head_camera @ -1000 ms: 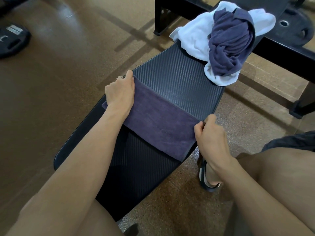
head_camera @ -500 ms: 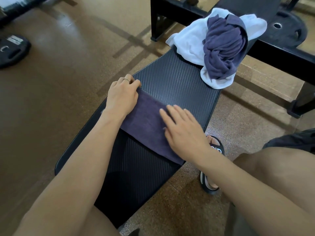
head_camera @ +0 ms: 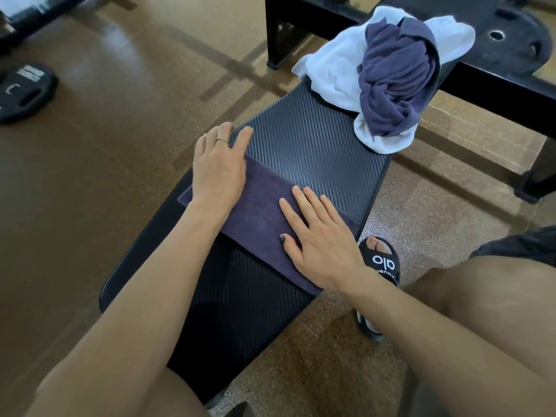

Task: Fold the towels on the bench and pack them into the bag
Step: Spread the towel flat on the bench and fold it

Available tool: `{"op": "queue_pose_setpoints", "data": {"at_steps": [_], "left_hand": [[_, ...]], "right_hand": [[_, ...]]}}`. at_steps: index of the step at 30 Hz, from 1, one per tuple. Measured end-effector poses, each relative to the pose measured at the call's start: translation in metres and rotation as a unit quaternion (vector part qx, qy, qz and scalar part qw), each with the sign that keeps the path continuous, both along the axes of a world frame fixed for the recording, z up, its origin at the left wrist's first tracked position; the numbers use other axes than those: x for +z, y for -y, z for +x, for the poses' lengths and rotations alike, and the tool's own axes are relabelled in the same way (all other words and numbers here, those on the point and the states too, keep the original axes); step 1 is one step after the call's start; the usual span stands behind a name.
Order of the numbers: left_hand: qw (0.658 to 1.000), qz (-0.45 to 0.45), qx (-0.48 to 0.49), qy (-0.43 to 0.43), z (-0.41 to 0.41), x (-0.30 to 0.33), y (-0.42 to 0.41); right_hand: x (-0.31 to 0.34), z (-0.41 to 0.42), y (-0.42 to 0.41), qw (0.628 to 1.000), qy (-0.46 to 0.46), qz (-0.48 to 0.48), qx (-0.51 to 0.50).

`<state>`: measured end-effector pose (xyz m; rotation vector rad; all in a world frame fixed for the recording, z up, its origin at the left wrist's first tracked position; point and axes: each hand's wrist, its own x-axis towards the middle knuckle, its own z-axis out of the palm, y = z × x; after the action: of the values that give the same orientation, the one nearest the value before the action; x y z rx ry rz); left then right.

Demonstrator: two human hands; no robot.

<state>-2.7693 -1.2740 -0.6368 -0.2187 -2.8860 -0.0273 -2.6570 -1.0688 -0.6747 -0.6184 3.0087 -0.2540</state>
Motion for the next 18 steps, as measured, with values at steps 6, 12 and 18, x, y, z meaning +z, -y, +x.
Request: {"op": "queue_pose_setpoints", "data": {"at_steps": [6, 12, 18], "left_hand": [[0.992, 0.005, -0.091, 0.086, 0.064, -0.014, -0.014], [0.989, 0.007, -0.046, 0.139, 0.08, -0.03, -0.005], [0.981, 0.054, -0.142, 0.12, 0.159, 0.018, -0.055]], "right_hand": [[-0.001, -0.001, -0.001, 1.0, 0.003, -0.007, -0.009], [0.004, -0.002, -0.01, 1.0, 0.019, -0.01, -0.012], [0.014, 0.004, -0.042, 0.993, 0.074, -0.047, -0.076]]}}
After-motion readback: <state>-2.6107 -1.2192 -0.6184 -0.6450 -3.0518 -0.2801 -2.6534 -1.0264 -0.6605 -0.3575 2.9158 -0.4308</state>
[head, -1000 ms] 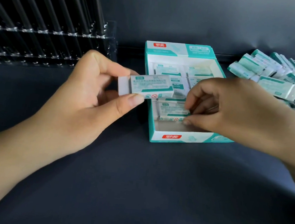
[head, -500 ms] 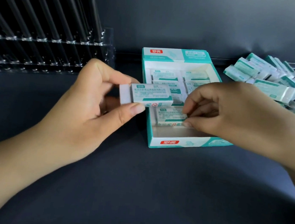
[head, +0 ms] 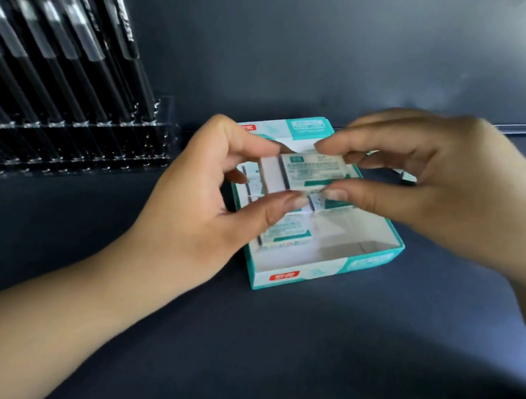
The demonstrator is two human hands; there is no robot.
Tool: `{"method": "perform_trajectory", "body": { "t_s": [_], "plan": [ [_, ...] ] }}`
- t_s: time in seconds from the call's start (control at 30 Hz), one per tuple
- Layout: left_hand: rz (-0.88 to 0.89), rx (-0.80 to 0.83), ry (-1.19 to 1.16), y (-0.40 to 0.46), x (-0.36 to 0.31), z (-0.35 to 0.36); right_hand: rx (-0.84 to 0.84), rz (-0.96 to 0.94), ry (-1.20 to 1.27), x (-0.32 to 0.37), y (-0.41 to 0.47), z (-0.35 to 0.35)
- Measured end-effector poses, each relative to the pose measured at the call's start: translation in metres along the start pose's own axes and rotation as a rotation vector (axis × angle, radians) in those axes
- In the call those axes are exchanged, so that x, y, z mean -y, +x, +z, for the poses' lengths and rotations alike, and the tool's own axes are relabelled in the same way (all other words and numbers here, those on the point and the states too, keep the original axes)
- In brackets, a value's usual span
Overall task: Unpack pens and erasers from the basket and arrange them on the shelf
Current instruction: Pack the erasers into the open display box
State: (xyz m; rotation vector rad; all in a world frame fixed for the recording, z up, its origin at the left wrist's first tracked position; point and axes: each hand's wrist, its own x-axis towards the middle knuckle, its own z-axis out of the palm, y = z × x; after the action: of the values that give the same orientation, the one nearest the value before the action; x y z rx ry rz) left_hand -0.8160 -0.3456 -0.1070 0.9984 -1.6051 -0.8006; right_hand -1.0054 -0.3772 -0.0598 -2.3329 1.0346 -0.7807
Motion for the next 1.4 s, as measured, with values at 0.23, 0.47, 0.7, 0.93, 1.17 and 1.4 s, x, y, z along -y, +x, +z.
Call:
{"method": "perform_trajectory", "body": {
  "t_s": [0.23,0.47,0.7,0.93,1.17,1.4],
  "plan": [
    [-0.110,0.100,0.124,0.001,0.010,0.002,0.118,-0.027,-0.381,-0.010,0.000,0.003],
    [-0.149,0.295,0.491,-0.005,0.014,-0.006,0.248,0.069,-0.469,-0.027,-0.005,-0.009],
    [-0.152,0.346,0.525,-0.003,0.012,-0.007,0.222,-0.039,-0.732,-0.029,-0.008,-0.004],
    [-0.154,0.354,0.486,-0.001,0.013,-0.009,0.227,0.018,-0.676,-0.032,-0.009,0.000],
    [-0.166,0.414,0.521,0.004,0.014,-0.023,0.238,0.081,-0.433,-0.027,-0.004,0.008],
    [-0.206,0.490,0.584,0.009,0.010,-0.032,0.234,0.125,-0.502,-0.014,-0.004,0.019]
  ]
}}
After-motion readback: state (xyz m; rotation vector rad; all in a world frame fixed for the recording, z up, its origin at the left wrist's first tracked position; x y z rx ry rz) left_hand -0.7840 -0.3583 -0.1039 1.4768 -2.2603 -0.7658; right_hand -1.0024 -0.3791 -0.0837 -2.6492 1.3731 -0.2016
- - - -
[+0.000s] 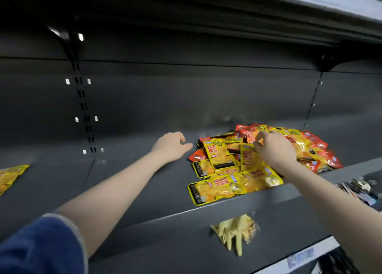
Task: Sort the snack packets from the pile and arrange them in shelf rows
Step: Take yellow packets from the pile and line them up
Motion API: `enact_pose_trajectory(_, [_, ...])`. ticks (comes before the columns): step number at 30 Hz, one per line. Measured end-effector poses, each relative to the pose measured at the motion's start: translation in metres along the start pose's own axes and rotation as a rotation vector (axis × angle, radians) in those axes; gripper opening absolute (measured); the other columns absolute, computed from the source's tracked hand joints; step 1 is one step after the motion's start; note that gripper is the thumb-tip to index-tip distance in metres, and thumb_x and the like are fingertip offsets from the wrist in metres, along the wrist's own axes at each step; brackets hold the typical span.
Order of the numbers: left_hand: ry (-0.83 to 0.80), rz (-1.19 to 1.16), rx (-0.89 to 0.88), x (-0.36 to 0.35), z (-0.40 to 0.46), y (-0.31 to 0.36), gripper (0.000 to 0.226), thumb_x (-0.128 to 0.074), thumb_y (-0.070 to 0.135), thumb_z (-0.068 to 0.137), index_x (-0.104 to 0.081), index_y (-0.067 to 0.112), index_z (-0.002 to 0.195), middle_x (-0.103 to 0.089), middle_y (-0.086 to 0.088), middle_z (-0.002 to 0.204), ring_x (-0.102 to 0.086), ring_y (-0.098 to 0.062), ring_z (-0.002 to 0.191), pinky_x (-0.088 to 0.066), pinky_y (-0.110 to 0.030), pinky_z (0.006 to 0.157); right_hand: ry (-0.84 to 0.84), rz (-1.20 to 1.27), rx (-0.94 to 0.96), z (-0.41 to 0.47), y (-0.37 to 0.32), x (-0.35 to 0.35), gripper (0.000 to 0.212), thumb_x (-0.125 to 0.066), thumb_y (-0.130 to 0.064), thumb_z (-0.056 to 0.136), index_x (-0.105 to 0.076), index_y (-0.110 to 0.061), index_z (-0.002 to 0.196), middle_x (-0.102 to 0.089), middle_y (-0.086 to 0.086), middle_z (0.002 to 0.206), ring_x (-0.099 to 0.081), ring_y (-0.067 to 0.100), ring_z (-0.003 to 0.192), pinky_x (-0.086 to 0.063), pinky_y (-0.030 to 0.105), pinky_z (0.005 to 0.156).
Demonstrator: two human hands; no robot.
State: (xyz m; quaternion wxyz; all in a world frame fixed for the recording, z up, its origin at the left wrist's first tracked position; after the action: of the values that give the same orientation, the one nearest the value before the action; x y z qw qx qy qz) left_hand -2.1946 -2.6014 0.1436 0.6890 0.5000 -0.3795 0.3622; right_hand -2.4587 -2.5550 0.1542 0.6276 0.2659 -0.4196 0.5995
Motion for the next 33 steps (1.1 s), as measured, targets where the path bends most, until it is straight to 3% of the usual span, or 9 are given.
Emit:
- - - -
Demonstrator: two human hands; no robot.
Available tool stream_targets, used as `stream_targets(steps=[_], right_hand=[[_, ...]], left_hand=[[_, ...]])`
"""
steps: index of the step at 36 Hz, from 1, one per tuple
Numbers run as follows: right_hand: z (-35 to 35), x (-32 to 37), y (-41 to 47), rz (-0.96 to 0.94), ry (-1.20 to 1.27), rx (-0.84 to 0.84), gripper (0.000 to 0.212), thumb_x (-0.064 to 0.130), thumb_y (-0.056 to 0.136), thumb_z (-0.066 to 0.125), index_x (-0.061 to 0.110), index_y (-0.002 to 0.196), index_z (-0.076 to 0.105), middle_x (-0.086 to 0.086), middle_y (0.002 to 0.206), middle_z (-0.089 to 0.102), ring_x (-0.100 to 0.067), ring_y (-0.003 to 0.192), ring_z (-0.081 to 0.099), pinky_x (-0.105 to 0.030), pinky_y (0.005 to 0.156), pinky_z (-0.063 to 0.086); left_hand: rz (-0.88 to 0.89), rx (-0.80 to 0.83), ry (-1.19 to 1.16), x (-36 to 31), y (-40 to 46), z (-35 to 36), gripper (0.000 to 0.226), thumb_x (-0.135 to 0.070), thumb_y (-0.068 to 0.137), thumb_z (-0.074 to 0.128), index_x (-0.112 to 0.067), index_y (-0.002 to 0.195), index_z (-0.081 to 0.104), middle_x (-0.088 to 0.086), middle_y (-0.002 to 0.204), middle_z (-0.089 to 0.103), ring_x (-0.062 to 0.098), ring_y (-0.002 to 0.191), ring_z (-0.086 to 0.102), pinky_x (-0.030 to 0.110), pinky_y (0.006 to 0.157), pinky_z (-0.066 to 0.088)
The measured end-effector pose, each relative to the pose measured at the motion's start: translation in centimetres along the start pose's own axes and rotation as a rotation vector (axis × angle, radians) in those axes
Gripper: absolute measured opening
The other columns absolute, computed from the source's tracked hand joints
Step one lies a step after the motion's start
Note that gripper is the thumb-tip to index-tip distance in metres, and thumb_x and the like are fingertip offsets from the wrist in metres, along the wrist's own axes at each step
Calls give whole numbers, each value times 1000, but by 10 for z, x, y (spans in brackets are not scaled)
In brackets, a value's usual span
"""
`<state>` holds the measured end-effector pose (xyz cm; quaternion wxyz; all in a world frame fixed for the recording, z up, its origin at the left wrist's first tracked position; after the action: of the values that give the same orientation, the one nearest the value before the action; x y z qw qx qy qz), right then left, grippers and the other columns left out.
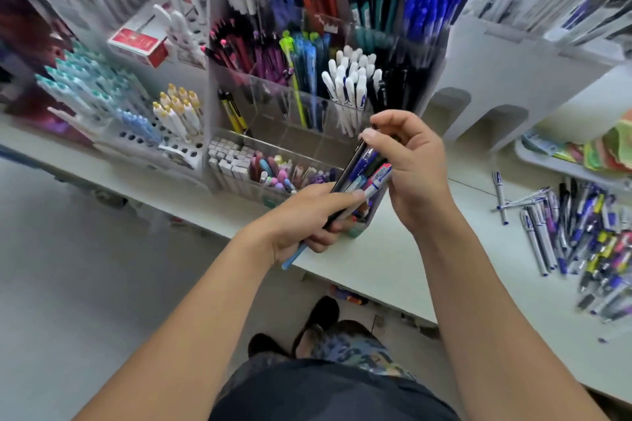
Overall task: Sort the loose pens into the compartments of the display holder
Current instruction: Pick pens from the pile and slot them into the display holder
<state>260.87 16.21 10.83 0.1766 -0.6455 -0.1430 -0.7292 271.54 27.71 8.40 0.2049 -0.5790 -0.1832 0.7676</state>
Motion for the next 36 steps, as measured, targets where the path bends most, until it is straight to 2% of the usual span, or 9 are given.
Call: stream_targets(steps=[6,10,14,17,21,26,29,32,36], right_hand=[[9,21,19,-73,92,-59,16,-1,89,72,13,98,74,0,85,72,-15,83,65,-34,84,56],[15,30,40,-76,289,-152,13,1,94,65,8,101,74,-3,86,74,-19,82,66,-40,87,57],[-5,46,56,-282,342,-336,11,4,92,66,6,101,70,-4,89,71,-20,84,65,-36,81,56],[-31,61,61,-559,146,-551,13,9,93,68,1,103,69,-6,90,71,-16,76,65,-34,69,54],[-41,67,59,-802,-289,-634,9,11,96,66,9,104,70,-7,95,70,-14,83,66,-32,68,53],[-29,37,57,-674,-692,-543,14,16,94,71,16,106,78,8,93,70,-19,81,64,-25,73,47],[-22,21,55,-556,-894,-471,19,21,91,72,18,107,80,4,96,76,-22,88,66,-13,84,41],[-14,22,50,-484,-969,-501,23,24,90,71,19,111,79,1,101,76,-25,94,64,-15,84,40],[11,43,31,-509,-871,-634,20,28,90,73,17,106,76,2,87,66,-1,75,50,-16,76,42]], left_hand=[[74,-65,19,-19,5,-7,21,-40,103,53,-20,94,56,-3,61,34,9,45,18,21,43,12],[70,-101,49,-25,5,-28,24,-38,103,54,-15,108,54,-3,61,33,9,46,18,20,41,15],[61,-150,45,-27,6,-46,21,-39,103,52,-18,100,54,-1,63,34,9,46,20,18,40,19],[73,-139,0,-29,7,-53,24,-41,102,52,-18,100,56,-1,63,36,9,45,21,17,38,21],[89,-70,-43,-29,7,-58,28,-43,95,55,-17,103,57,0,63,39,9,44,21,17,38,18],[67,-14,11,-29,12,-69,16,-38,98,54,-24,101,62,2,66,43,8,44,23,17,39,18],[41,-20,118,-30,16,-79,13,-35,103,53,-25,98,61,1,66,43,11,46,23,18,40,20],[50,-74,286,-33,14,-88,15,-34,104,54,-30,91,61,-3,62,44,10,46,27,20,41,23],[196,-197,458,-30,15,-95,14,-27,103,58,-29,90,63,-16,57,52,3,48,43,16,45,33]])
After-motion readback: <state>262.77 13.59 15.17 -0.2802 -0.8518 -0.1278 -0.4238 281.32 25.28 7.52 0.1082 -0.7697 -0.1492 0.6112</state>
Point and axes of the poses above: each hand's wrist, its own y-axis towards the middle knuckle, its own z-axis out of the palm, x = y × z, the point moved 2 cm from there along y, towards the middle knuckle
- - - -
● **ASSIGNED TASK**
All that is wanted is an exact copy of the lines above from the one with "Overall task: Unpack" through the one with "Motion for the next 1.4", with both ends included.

● **RESPONSE FOR THIS EXERCISE**
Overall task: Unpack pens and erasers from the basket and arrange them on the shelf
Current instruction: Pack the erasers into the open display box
State: (xyz m; rotation vector rad; all in a world frame fixed for the recording, z up, its origin at the left wrist's first tracked position; point and axes: each hand's wrist, its own x-axis towards the middle knuckle, its own z-axis out of the palm, y = z × x; after the action: of the values that give the same orientation, the one nearest the value before the action; x y z rx ry rz) left_hand -0.8160 -0.3456 -0.1070 0.9984 -1.6051 -0.8006; right_hand -1.0054 -0.3772 -0.0598 -2.3329 1.0346 -0.7807
Motion for the next 1.4 s, as measured, with values at 0.23, 0.47, 0.7, 0.93, 1.17 and 1.4 s, x, y, z along -y, +x, +z.

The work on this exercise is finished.